Aujourd’hui, la sagesse commande de renforcer le domaine contractuel autonome des partenaires sociaux. Il serait exécrable de voir l’État dicter sa loi à l’assurance-chômage.

Il est vrai qu’au-delà de cet espace d’assurance couvert par les cotisations, il existe un espace de solidarité financé par l’impôt et qui légitime l’intervention de l’État et les efforts de réinsertion. Nul doute qu’il faille développer des parcours personnalisés, des formations adaptées et le cas échéant des emplois d’utilité sociale offerts par les entreprises ou les collectivités locales pour que les enfants ne parlent pas de leur père en disant qu’il est au chômage ou au RMI mais qu’il travaille à la bibliothèque de la ville ou aux espaces verts. C’est une question de dignité et d’estime de soi.

Tout ceci constitue un champ de réflexion et d’actions raisonnable. Sûrement pas un objet de référendum. Tout le monde sait bien d’ailleurs qu’il ne verra – heureusement – jamais le jour.

Agiter aujourd’hui cette perspective, parler de référendum, c’est prendre le risque de stigmatiser des chômeurs qui n’en peuvent mais. C’est faire croire que l’État pourra rendre obligatoire des emplois qui n’existent pas. C’est méconnaître que le chômage a vite fait de briser des familles et de conduire à des situations de misère et de détresse. Et qu’au moment où il semble de bon ton de hiérarchiser les valeurs, le respect de cette détresse humaine, le devoir d’attention et de compréhension doivent l’emporter sur le désir de police.
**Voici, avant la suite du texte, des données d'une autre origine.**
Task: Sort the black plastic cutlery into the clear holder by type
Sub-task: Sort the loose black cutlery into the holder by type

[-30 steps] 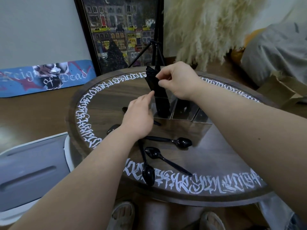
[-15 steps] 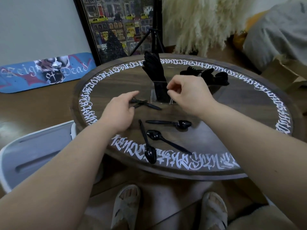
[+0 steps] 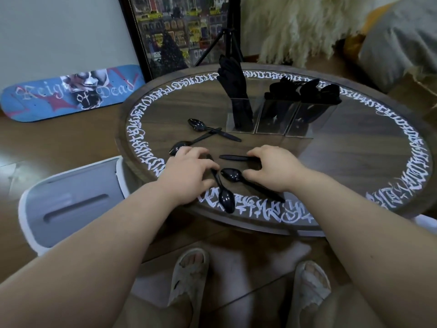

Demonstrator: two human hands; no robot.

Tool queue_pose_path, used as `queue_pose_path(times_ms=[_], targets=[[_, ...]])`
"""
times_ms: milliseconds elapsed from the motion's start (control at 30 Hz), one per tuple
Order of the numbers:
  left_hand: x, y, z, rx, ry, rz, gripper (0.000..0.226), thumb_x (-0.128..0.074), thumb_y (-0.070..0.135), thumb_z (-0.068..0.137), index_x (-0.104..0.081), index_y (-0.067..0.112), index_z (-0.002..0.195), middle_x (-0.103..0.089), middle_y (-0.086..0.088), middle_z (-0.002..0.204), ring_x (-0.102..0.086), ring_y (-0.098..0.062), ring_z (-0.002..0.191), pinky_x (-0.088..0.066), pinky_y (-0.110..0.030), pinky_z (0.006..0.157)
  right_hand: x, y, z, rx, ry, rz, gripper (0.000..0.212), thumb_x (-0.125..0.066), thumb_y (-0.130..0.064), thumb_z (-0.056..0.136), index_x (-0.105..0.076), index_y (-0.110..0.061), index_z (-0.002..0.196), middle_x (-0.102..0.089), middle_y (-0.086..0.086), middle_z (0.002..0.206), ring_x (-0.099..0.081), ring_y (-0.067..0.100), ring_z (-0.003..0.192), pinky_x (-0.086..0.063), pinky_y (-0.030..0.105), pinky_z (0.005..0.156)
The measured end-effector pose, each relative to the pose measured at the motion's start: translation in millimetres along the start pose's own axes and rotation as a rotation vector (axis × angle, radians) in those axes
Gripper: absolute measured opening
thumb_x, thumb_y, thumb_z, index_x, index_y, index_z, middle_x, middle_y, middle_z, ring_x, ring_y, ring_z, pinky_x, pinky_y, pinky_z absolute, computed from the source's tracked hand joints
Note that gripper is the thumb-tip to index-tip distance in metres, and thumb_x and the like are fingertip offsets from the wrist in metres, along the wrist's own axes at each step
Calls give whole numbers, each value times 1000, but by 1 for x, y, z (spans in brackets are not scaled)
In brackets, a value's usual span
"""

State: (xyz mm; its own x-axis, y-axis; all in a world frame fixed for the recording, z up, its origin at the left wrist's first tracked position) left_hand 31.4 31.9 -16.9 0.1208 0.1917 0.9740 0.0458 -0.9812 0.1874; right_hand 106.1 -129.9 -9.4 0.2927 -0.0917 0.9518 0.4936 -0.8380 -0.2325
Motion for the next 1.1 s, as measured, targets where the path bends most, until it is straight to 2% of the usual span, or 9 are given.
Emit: queue_pose_path(times_ms=[100, 333, 467, 533, 633, 800, 900, 1000, 1100], targets=[[7, -10, 0, 68, 59, -3, 30, -59, 45, 88, -62, 37, 117, -45, 7, 137, -25, -21, 133, -33, -42, 104, -1, -5, -1, 18, -45, -38, 76, -65, -59, 77, -42, -25, 141, -47, 2, 135, -39, 24, 126, -40, 40, 102], [9, -13, 2, 97, -13, -12, 8, -61, 39, 89, -61, 32, 94, -55, 5, 114, -40, -21, 120, -42, -42, 98, -1, 4, 3, -49, -15, 47, 41, -69, -39, 83, -61, -22, 119, -63, -3, 106, -53, 20, 105, -45, 31, 86], [4, -10, 2, 68, -80, -2, 8, -59, 33, 91, -59, 32, 99, -56, 5, 112, -43, -20, 114, -44, -42, 97, -2, 11, 3, -104, -45, 112, 17, -71, -33, 84, -62, -24, 95, -59, -6, 90, -57, 18, 92, -48, 31, 80], [2, -8, 3, 55, -98, -11, 12, -57, 31, 92, -57, 32, 104, -57, 6, 111, -46, -19, 112, -45, -42, 95, -3, 14, 2, -111, -59, 113, 14, -70, -34, 85, -61, -24, 88, -57, -9, 83, -57, 17, 90, -46, 30, 78], [0, -6, 3, 56, -131, -2, 14, -55, 30, 93, -52, 33, 106, -59, 7, 107, -47, -19, 108, -46, -41, 93, -4, 19, 0, -123, -69, 122, 14, -69, -35, 85, -60, -24, 85, -55, -10, 79, -56, 17, 87, -42, 28, 73], [0, 4, 4, 75, -177, 26, 8, -51, 26, 95, -47, 32, 95, -49, 7, 102, -48, -19, 106, -45, -40, 94, 0, 25, -6, -119, -50, 116, 11, -68, -29, 86, -59, -23, 87, -57, -7, 82, -55, 17, 85, -41, 28, 71], [6, 7, 5, 98, -147, -36, 7, -49, 22, 96, -47, 29, 96, -51, 7, 95, -53, -17, 92, -47, -35, 84, 1, 32, -9, -139, -51, 153, 15, -68, -27, 86, -61, -21, 98, -61, -4, 92, -57, 17, 90, -46, 28, 77], [11, 7, 5, 130, -94, -133, 7, -45, 19, 98, -48, 23, 104, -52, 6, 83, -54, -15, 80, -48, -34, 74, 0, 38, -11, -154, -88, 156, 9, -66, -26, 88, -64, -20, 94, -62, -3, 89, -58, 16, 87, -44, 28, 73], [15, 9, 7, 155, -43, -210, 13, -41, 17, 99, -48, 21, 109, -55, 2, 85, -56, -16, 78, -48, -36, 70, 0, 43, -14, -152, -87, 104, 7, -62, -27, 91, -58, -21, 92, -59, -3, 89, -54, 17, 85, -39, 28, 71]])
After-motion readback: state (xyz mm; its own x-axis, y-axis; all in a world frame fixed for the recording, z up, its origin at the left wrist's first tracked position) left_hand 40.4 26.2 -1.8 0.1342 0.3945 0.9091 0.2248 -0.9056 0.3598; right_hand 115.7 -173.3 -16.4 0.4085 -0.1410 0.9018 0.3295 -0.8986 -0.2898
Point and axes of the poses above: each hand's wrist, its own z-axis towards the middle knuckle, its own x-axis out of the back of the hand, y = z × x, the point moved 6 cm from there along z, towards the middle knuckle
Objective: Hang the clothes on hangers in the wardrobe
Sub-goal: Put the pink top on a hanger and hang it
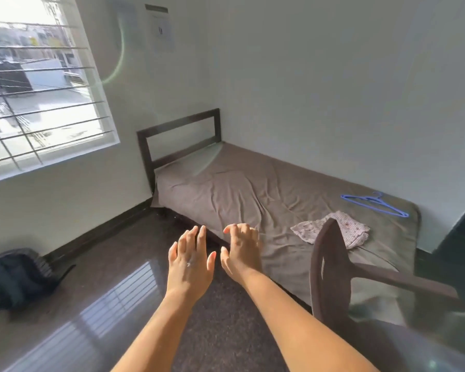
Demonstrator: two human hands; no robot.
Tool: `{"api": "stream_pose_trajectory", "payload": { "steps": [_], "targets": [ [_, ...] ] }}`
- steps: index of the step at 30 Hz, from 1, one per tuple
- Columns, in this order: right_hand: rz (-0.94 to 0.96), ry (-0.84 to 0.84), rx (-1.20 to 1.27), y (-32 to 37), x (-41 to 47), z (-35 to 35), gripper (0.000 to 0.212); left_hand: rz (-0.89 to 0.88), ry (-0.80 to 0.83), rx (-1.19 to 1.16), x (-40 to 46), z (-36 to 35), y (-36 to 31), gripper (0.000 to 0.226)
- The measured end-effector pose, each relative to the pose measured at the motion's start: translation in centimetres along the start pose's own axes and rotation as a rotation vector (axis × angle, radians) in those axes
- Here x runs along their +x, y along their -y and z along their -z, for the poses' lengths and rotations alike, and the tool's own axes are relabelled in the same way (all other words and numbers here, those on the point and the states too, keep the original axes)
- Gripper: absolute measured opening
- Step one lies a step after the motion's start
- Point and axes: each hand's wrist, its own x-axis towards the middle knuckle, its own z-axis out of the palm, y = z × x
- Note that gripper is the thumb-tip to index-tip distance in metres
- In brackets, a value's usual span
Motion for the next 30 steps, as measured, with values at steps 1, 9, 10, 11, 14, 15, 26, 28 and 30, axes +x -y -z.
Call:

C’est pour cela que je m’étais ému des propos maladroits et choquants de Laurent Wauquiez dénonçant « l’assistanat » comme un « cancer » de la société française et prônant l’instauration punitive d’un travail obligatoire. C’est pour cela encore que j’avais mis en garde l’UMP qui, dans son programme, reprenait cette thématique de la « lutte contre les dérives de l’assistanat » en voulant alors croire que de telles propositions ne seraient pas reprises le moment venu par le Président-candidat.

Cette stigmatisation des plus faibles n’est pas acceptable. Elle heurte de trop nombreux français. Elle ne sera pas acceptée.